The config is a JSON file. Load it with ripperoni --config ripperoni.config.json. Schema source of truth: src/schemas/internal/RipperConfigSchema.ts.

Copy ripperoni.config.example.json as a starting point. The unprefixed file is gitignored.

Top-level shape

{
  output:    OutputConfig;                      // required
  targets?:  { [name: string]: TargetConfig };  // HTML scrape targets
  mediawiki?: { [name: string]: WikiConfig };   // MediaWiki scrape targets
  crawlers?: { [name: string]: CrawlerConfig }; // link-crawler configs
}

`output`

Global output settings:

Key	Type	Required	Notes
`basePath`	string	yes	Base directory for all written output files.
`format`	`"json"` \| `"html"` \| `"text"`	no	Output file format. `json` is the default and what downstream tools (like Squashage) expect.
`pretty`	boolean	no	Pretty-print JSON output. Default `false`.

targets (HTML scrape)

Each key is a target name (e.g. "aonprd"). Value is a target config.

Required

Key	Type	Notes
`baseUrl`	URI	Base URL for the target. All fetched URLs are resolved against this.
`pipeline`	string[]	Ordered task names. Minimum one.

Optional

Key	Type	Default	Notes
`rateLimitMs`	integer ≥ 0		Minimum milliseconds between requests.
`jitterMs`	integer ≥ 0		Random jitter added on top of `rateLimitMs`. Applied per request.
`maxRetries`	integer 0–10		Retry attempts on transient errors.
`retryBaseDelayMs`	integer ≥ 100		Base delay for retry backoff.
`retryMaxDelayMs`	integer ≥ 1000		Backoff ceiling.
`concurrency`	integer 1–32	`1`	Parallel fetch/process slots.
`maxPages`	integer ≥ 0		Stop after processing this many pages.
`headers`	object		Additional HTTP headers. Include `User-Agent`.
`outputSchema`	string		Path to a JSON Schema file. Records that fail validation are handled per `onSchemaError`.
`onSchemaError`	`"halt"` \| `"skip"` \| `"warn"`		What to do when a record fails schema validation.
`includeRawContent`	boolean	`true`	When `false`, raw content is not populated on `state.page._raw` at all during the pipeline run. No raw file is written to `raw/`. See Output folder layout below.
`mapping`	object		Field-rename map applied after plugin output.
`cache`	CacheConfig		See Cache.
`crawler`	CrawlerConfig		Inline crawler config for this target.

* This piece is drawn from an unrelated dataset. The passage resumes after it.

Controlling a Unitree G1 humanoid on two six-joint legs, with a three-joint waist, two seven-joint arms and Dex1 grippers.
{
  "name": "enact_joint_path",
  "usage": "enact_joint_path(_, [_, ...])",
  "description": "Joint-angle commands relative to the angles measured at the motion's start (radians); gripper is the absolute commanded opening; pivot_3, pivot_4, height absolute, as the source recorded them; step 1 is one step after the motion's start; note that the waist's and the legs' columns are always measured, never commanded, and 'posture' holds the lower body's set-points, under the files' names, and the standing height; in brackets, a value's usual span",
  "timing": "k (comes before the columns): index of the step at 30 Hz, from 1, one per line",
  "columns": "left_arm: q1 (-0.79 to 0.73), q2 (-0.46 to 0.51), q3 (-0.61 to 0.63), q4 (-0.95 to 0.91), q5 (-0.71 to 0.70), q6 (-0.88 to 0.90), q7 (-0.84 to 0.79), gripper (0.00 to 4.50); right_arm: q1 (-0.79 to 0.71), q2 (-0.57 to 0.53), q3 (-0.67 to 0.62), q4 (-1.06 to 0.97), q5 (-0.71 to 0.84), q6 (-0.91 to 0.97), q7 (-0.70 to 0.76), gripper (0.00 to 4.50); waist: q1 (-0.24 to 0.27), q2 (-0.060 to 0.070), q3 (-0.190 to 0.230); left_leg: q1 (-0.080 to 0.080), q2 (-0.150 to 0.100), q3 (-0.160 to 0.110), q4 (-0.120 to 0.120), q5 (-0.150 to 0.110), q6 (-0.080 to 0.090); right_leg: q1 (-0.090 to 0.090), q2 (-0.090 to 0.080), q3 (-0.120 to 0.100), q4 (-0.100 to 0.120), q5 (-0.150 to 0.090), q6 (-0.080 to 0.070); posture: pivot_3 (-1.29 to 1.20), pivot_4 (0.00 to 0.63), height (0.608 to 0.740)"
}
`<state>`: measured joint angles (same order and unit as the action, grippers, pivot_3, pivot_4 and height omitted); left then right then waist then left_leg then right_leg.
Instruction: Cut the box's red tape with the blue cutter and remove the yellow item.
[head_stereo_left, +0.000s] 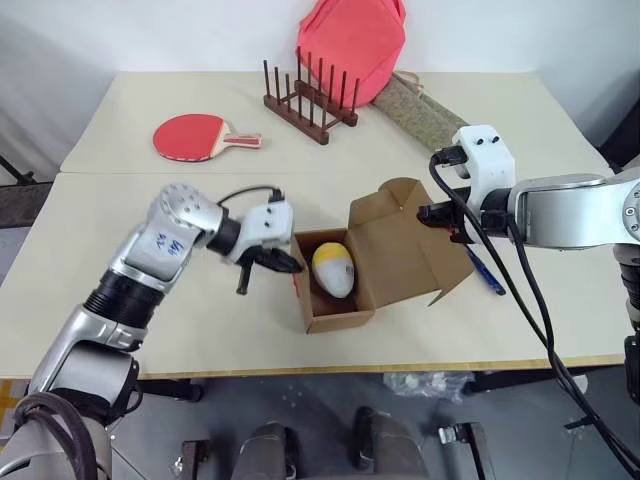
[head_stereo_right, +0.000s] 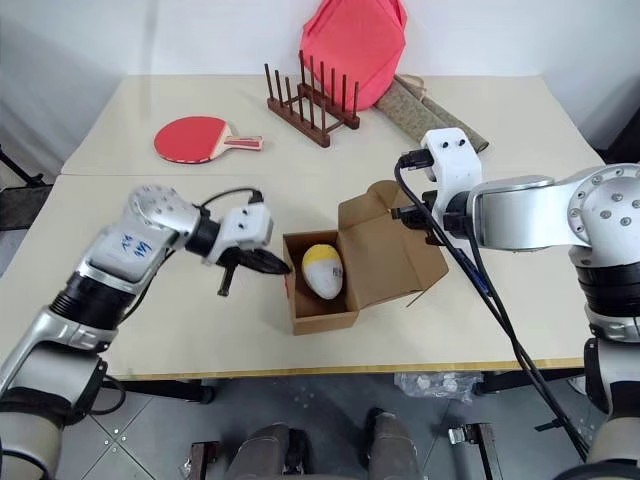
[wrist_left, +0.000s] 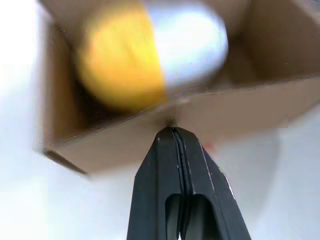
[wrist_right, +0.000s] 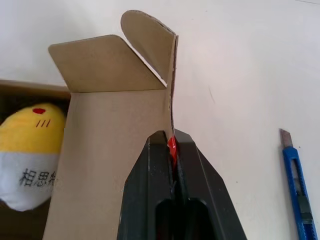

Concurrency bound rationale: Concurrency is clamped to 1–32 to prevent runaway parallelism. At concurrency 32, you can have 32 HTTP requests in flight simultaneously. This is usually enough to saturate downstream bandwidth and quickly hit many servers' rate limits. Beyond 32, the marginal benefit drops and the risk of getting blocked increases. If you need more parallelism, run multiple Ripperoni instances.

Validation timing: When validation errors surface depends on your schema. If your outputSchema has required fields and your plugin sets output: {}, the validation fails when json:write tries to serialize the record. The error is handled per onSchemaError: "halt" throws and stops the run, "skip" logs a warning and skips the file, "warn" logs and writes anyway.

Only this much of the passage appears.